■ INSTRUCTIONS FOR THE TASK:
Which lines in the records below contain the word "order"? Return each of them.

[Collected data]
........
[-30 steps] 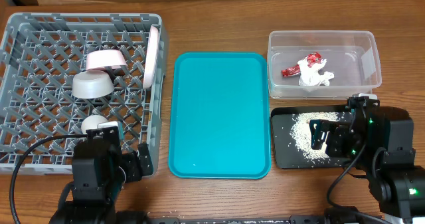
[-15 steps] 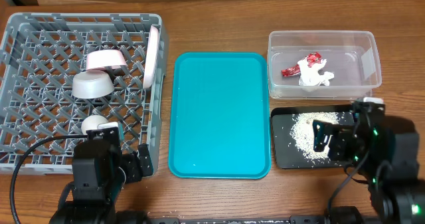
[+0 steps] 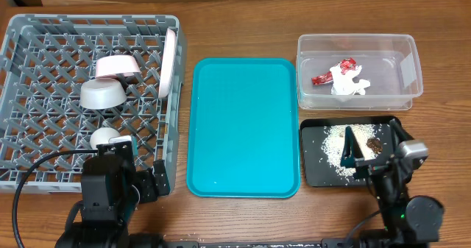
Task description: Sort waste into correct bins and load items into the dishwasher
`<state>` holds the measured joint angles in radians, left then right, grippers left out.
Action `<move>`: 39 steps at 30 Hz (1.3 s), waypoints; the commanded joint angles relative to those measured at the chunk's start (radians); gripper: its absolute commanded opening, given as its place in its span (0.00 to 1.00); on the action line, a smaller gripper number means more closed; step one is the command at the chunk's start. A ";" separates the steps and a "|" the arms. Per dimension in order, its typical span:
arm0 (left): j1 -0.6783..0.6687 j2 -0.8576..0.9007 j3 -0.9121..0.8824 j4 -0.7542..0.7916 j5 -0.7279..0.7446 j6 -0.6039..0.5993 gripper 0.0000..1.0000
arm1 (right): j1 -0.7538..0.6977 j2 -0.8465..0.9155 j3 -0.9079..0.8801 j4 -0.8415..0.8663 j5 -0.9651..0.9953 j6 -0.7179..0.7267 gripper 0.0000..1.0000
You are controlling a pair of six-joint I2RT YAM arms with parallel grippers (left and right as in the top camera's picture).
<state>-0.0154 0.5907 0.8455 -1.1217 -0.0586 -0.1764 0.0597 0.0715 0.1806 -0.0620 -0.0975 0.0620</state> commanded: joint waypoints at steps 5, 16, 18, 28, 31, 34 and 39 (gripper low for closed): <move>0.002 -0.006 0.000 0.003 -0.011 0.019 1.00 | -0.003 -0.069 -0.174 0.168 0.038 -0.008 1.00; 0.002 -0.006 0.000 0.003 -0.011 0.019 1.00 | -0.003 -0.064 -0.172 -0.019 0.052 -0.007 1.00; 0.002 -0.006 0.000 0.003 -0.011 0.019 1.00 | -0.003 -0.064 -0.172 -0.019 0.052 -0.007 1.00; 0.002 -0.006 0.000 0.003 -0.011 0.019 1.00 | -0.003 -0.064 -0.172 -0.019 0.052 -0.007 1.00; 0.002 -0.006 0.000 0.003 -0.011 0.019 1.00 | -0.003 -0.064 -0.172 -0.019 0.052 -0.007 1.00; 0.002 -0.006 0.000 0.003 -0.011 0.019 1.00 | -0.003 -0.064 -0.172 -0.019 0.052 -0.007 1.00; 0.002 -0.006 0.000 0.003 -0.011 0.019 1.00 | -0.003 -0.064 -0.172 -0.019 0.052 -0.007 1.00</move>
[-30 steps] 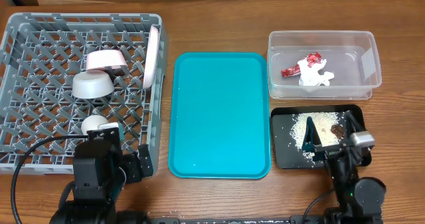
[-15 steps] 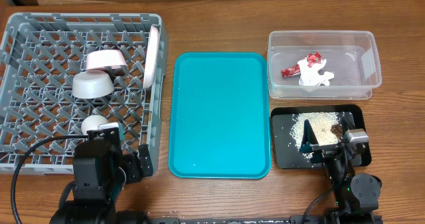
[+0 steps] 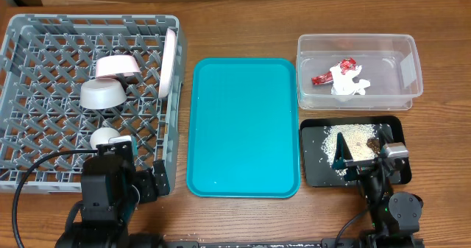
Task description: Sort waste into correct bins and load items into the dishwasher
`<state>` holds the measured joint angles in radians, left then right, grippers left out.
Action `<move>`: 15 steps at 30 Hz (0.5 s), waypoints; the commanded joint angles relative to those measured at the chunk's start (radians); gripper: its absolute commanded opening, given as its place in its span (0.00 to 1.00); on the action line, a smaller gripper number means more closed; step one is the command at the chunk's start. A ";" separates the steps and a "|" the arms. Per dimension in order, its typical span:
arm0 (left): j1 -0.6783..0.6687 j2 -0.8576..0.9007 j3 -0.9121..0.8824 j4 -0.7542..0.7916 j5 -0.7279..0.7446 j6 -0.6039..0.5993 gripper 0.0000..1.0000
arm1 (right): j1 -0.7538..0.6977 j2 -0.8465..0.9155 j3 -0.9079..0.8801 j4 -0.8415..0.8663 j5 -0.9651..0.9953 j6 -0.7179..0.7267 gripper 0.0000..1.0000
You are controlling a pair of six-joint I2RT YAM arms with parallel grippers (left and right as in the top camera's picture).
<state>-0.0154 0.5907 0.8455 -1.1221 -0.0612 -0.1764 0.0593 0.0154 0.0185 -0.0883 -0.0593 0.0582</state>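
The grey dish rack [image 3: 44,34] on the left holds a pink cup [image 3: 115,65], a pale bowl [image 3: 101,95] upside down, a pink plate [image 3: 170,62] on edge and a small white cup [image 3: 103,136]. A clear bin [image 3: 406,45] at the back right holds a red wrapper [image 3: 322,78] and a white tissue [image 3: 349,79]. The black tray [image 3: 313,171] below it carries scattered rice [image 3: 359,135]. My left gripper [image 3: 159,176] sits low at the rack's front corner. My right gripper [image 3: 340,154] hangs over the black tray's front. Neither holds anything that I can see.
A teal tray [image 3: 245,126] with nothing on it lies in the middle of the wooden table. A brown scrap [image 3: 373,142] lies among the rice. Both arm bases stand at the table's front edge, with a black cable looping beside the left one.
My right arm has drawn back a little further toward the front edge and sits lower over the black tray. The left arm and all objects are unchanged.
First my left arm was over the rack, covering the bowl, and my right arm was over the black tray and the bin's edge. Then both were back near the front edge, with the bowl showing in the rack. The right arm has since settled lower.
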 commanded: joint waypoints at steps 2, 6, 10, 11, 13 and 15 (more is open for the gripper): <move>0.002 -0.006 0.000 0.003 -0.009 0.019 1.00 | -0.003 -0.008 -0.010 0.008 0.014 -0.003 1.00; -0.001 -0.031 0.000 -0.005 -0.010 0.020 1.00 | -0.003 -0.008 -0.010 0.007 0.014 -0.003 1.00; -0.001 -0.111 -0.043 0.040 -0.019 0.019 1.00 | -0.003 -0.008 -0.010 0.008 0.014 -0.003 1.00; -0.001 -0.142 -0.072 0.072 -0.017 0.019 1.00 | -0.003 -0.008 -0.010 0.008 0.014 -0.003 1.00; -0.001 -0.210 -0.156 0.163 -0.015 0.019 1.00 | -0.003 -0.008 -0.010 0.008 0.014 -0.003 1.00; -0.001 -0.285 -0.256 0.267 -0.002 0.019 1.00 | -0.003 -0.008 -0.010 0.008 0.014 -0.003 1.00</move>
<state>-0.0154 0.3969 0.7155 -0.9318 -0.0647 -0.1761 0.0597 0.0154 0.0185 -0.0879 -0.0589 0.0582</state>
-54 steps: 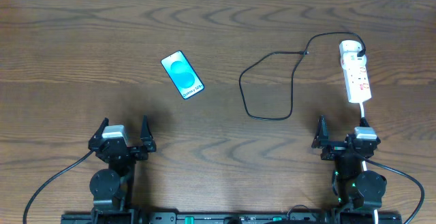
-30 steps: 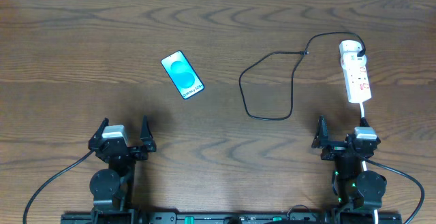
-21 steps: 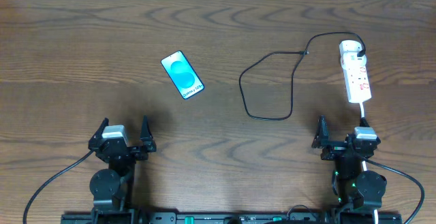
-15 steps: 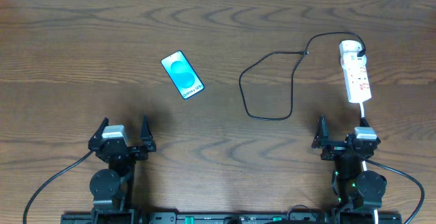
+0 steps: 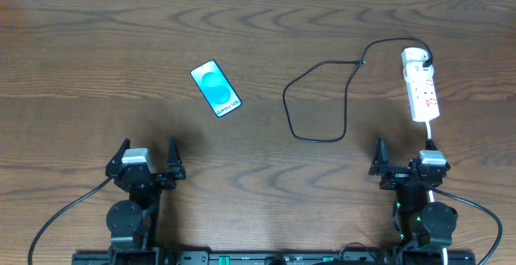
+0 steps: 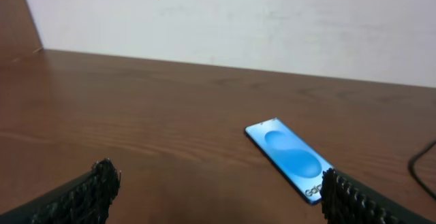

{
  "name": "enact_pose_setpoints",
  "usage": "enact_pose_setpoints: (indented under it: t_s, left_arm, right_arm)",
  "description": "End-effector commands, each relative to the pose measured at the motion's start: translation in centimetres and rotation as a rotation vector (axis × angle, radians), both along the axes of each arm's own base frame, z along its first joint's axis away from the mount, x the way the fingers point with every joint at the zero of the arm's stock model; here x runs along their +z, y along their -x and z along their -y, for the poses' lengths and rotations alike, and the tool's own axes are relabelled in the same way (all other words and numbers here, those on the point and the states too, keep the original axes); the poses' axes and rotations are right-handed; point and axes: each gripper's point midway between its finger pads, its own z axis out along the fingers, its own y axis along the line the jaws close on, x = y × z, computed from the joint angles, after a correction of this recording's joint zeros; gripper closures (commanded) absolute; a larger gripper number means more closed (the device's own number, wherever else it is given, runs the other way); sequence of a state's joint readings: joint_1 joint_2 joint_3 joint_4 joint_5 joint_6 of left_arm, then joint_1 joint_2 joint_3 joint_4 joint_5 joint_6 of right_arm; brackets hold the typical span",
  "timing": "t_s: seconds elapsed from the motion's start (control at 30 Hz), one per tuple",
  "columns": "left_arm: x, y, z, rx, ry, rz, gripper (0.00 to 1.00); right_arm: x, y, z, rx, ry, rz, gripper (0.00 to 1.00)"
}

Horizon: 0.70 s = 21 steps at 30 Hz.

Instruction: Plug charger to phone and switch on socket

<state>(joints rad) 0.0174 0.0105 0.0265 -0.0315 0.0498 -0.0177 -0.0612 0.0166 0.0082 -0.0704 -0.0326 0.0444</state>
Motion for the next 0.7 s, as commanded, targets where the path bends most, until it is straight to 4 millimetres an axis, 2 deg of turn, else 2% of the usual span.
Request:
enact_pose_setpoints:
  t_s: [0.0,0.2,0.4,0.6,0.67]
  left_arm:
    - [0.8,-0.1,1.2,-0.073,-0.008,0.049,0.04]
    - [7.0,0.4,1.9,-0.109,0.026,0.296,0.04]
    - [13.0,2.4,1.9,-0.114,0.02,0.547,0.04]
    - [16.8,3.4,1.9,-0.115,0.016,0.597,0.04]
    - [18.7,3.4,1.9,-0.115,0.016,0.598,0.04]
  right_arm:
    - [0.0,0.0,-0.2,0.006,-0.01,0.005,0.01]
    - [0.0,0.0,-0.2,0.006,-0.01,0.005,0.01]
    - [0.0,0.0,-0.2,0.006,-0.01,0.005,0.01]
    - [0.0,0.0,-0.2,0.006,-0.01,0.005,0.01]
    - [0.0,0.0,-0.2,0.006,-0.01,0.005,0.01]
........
■ RESPONSE TO THE TASK:
Action `<move>`: 39 steps at 30 Hz (1.3 s), waypoints; the commanded joint angles relative to those measured at the chunk's start (radians); gripper: its absolute commanded opening, given as its place in its span (0.00 to 1.00); on the action line, a smaller gripper number means more closed; step one is the command at the chunk's start. A ";" separates the steps and a "|" the arms. Per dimension in order, its typical span:
Action `<move>`: 15 steps at 30 Hz (0.5 s), waypoints; the commanded joint angles relative to those measured at the chunk's start (radians); gripper: its absolute commanded opening, given as its place in its span (0.00 to 1.00); on the action line, a smaller gripper number means more closed; step one is the command at the chunk's start. A ";" separates the steps and a "|" the arms. Per dimension in order, its typical span:

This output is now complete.